También baseball/softball encaja en esa ecuación de sede, mercado y tradición local. En Los Ángeles tiene sentido por contexto cultural, por comercialización y por encaje en el ecosistema deportivo estadounidense, pero su valor para el futuro también depende de lo que ocurra más allá de 2028. La experiencia de LA28 deja además otra lectura importante: la ciudad anfitriona conserva capacidad para empujar deportes que conectan con su propio mercado y con sus prioridades de proyección. En ese esquema, el programa olímpico no se decide solo desde la tradición, sino también desde la capacidad de la sede para introducir piezas con valor local y comercial dentro del marco que autoriza el COI.

Los deportes históricos que siguen dentro, pero con menos margen

Seguir dentro del programa ya no significa estar blindado: en algunos casos, el COI ha evitado la ruptura inmediata, pero mantiene la presión sobre deportes que siguen sin ofrecer una respuesta plenamente convincente en gobernanza, coste, formato o credibilidad.

Boxeo ya no está fuera del programa de LA28: el COI concedió reconocimiento provisional a World Boxing en febrero de 2025 y en marzo la Session aprobó su inclusión en los Juegos. Pero esa reincorporación no ha despejado del todo las dudas sobre el rumbo institucional del deporte. La nueva federación nació precisamente para ofrecer una salida al vacío dejado por la ruptura con la IBA, aunque su evolución reciente ha seguido generando interrogantes por la confusión en su dirección política, la retirada de Boris van der Vorst, la llegada sin oposición de Gennadiy Golovkin a la presidencia, las dudas sobre la integración real de la voz de los atletas y la controversia por sus nuevas reglas obligatorias de verificación de sexo. En otras palabras, el boxeo ha vuelto, pero no puede decirse todavía que haya encontrado la estructura sólida, transparente y cohesionada que el COI buscaba como garantía de futuro.

La presión también se mantiene sobre halterofilia y pentatlón moderno, aunque por motivos distintos. La International Weightlifting Federation -IWF- conservará en LA28 una cuota de 120 atletas y 10 categorías, una cifra muy reducida para un deporte olímpico histórico y todavía condicionada por el largo lastre del dopaje. A eso se añade que la federación sigue presentando la estabilidad institucional y financiera como una tarea todavía en construcción, de modo que el recorte no solo castiga el pasado, sino que mantiene abierta la duda sobre cuánto margen real conserva el deporte si no convence del todo en gobernanza, credibilidad y sostenibilidad. En pentatlón moderno, la cuota baja de 72 a 64 atletas para Los Ángeles, un golpe recibido con “considerable decepción” por la UIPM incluso después del reemplazo de la equitación por la carrera de obstáculos. Ese recorte sugiere que el cambio de formato, por sí solo, no ha bastado para despejar todas las dudas sobre identidad, popularidad y coste organizativo dentro del nuevo mercado olímpico.
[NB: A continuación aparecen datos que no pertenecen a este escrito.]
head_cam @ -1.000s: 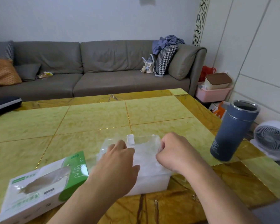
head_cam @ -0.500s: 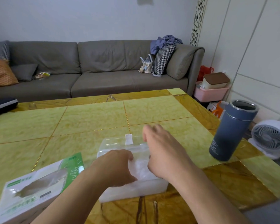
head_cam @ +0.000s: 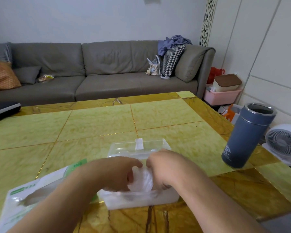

Dinero, medios y gobernanza: el filtro real del nuevo programa olímpico

Detrás de ese reparto hay una lógica económica mucho más visible que en décadas anteriores. El COI sostiene que redistribuye el 90% de sus ingresos al deporte y al movimiento olímpico, y ha situado en 7.500 millones de dólares los ingresos ya asegurados para el ciclo 2025-2028. Eso convierte el programa en mucho más que una lista competitiva: es el escaparate desde el que se reparte visibilidad global, acceso a financiación y peso político dentro del ecosistema olímpico

Por eso la gobernanza se ha convertido en un filtro tan útil para el organismo. Transparencia, estructura federativa, cumplimiento antidopaje, estabilidad operativa y adaptación a nuevas exigencias pesan hoy junto al atractivo digital, el equilibrio de género o la potencia de mercado. El programa inicial de Brisbane 2032 se decidirá en 2026 y llegará con esa doble lectura ya instalada: algunos deportes pelearán por entrar porque representan nuevos públicos y nuevos territorios; otros lo harán para no perder una centralidad global de la que dependen buena parte de su financiación, su presencia mediática y su capacidad de seguir siendo relevantes dentro del ecosistema olímpico.